2.1 Use common raw data format
As described in the previous chapter, biodiversity data are everywhere, and in different format in different media. They may be fixed in notebooks, in PC as Excel or Word files, or already printed on papers with available PDF.
To avoid confusion, let’s define some words. As you see, a set of biodiversity data is a combination of data to show what species occurred in where and when, and how it was recognized. A single description of such observation or description is termed “record”. If you go to a field research multiple records can be obtained by a certain methodology. These set of record are termed “dataset” (e.g. “tree species observed in Mt. MM by line transect”).

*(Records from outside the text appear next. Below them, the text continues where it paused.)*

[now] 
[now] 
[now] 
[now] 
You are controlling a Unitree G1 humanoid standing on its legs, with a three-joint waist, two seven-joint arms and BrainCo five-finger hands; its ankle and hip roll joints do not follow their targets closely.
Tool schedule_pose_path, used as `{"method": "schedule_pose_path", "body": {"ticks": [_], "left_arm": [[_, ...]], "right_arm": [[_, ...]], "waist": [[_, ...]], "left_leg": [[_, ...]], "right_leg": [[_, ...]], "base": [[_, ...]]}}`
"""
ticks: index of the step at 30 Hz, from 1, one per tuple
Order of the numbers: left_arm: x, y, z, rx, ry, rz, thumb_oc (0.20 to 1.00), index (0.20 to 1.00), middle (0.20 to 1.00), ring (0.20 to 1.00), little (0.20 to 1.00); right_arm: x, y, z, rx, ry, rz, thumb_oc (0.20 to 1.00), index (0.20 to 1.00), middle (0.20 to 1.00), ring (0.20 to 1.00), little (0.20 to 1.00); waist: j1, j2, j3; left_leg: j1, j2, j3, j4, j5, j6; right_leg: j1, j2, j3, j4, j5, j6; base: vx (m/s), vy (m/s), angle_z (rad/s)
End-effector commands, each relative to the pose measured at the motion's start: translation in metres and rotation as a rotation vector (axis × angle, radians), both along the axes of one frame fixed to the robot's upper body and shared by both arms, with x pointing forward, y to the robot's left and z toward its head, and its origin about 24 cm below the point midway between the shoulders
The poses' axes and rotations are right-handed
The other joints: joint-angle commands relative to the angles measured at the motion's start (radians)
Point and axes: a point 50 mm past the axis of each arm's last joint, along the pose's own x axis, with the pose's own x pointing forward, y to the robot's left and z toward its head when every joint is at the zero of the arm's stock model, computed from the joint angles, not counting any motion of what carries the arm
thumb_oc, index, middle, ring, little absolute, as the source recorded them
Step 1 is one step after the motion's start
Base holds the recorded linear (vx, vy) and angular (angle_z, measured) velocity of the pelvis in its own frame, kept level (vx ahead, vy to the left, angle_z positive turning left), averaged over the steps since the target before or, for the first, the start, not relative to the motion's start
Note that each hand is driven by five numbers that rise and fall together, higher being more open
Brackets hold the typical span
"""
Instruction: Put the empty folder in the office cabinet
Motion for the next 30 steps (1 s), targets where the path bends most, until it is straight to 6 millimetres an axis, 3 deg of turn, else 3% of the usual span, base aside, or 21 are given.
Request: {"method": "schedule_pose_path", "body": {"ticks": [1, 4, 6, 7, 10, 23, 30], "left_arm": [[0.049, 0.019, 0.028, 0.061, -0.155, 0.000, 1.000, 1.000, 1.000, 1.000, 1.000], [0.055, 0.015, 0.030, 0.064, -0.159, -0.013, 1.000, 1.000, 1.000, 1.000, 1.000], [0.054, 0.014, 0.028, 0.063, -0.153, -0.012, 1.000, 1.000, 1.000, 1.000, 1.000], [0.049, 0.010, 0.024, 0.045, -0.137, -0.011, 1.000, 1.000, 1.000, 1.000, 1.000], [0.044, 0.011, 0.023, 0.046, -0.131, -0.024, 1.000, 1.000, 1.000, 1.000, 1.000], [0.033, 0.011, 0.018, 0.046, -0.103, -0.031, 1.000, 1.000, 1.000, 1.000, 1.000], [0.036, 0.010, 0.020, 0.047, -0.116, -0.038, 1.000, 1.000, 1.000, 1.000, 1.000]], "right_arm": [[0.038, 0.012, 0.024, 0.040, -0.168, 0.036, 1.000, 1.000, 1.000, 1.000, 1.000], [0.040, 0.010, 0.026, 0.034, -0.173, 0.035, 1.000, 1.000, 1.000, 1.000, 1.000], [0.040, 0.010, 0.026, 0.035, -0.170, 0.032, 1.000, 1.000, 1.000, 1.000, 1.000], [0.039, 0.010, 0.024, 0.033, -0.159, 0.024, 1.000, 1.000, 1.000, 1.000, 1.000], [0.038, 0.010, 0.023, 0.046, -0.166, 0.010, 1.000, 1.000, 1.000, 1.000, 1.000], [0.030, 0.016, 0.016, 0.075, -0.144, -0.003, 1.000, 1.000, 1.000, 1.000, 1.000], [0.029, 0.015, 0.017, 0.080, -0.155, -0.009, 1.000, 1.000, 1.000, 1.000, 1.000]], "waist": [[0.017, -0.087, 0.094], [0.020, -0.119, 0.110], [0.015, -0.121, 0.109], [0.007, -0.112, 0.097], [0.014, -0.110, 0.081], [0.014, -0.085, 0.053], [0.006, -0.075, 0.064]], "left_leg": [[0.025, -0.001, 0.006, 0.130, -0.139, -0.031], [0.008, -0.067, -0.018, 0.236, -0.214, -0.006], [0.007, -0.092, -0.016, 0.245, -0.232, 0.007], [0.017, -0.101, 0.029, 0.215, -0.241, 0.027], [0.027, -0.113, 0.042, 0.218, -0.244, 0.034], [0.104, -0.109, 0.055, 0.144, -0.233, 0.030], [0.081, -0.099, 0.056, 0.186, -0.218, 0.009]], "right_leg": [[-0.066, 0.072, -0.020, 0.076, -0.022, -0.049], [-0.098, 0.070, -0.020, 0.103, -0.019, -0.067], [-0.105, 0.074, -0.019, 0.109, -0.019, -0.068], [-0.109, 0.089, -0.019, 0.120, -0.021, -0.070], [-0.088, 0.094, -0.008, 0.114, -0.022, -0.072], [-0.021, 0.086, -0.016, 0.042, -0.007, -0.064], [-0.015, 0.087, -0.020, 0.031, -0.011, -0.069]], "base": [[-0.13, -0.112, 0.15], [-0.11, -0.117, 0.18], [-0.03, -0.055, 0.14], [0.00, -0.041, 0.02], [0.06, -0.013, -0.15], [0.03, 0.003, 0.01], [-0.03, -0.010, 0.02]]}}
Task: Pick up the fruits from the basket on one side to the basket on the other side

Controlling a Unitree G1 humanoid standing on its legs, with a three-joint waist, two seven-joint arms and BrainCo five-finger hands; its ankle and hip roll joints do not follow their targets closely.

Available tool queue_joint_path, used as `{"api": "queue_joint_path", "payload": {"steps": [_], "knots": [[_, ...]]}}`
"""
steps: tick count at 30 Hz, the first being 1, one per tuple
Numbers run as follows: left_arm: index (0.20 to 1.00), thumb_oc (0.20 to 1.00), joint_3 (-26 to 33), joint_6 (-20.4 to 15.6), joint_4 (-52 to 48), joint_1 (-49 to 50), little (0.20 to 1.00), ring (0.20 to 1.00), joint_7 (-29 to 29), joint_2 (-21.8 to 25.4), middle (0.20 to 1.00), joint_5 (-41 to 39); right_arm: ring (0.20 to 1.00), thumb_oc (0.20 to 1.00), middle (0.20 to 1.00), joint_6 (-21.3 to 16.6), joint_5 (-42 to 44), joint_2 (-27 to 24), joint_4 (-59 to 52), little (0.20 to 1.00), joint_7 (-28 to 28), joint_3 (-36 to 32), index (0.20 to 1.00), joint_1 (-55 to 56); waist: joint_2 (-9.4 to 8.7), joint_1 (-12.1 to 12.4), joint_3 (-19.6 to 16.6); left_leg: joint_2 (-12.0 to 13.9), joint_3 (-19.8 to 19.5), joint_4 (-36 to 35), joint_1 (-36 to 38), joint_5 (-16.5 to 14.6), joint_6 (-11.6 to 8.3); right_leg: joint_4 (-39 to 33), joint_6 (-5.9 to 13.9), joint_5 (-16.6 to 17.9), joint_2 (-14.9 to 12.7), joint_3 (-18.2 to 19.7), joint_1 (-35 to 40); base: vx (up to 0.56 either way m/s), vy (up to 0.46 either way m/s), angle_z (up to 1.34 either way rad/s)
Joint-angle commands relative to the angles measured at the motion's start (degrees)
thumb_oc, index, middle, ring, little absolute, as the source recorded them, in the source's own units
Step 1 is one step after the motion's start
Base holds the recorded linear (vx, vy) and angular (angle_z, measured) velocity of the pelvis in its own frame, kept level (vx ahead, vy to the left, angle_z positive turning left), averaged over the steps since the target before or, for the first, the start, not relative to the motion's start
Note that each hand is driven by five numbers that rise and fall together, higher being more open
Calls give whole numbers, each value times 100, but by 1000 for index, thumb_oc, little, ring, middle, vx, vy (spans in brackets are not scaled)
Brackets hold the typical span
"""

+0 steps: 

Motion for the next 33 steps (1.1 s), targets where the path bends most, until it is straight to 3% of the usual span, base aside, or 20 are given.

Imagine that if you get a data table, maybe an Excel file or a text file with tens of columns and hundreds of rows filled with text-strings or numbers. What will you do first to understand the meaning of this data file? If there is no extra information to explain the data, probably you will try to read the first row, the header, of this data table.
Table 2.1 An example of dataset
For example, what are the meaning of “id”, “plot”, “zone”, “common name”, “sp”, “x”, “y”? If you are a botanist or a plant ecologist and you also can read Chinese characters, you may easily guess this probably a data file about a field survey of plant, with record number, plot number, survey area, Chinese common name of plant, scientific name, coordinates of plot location.
Different people may use different ways to name the column titles of their data table. If you get a data table that you don’t understand the meaning of its header it will wastes you a lot of time to guess. Even worse, if you have to integrate many data tables from different people without common way or standardization. Soon you will be crazy. Therefore, to facilitate data exchange and integration, why don’t we have a standard for documenting the data to save everybody’s life? The first step is to adopt standardized column names!
Take a look at Fig. 2.1, representing a concept of merging data based on literature, observation, and specimens. The three data sets obtained from each of these data source all includes taxonomy (name of the species), when (date, time), where (location), and additional information. However, it is not possible just appending one record after another, because of the following reason.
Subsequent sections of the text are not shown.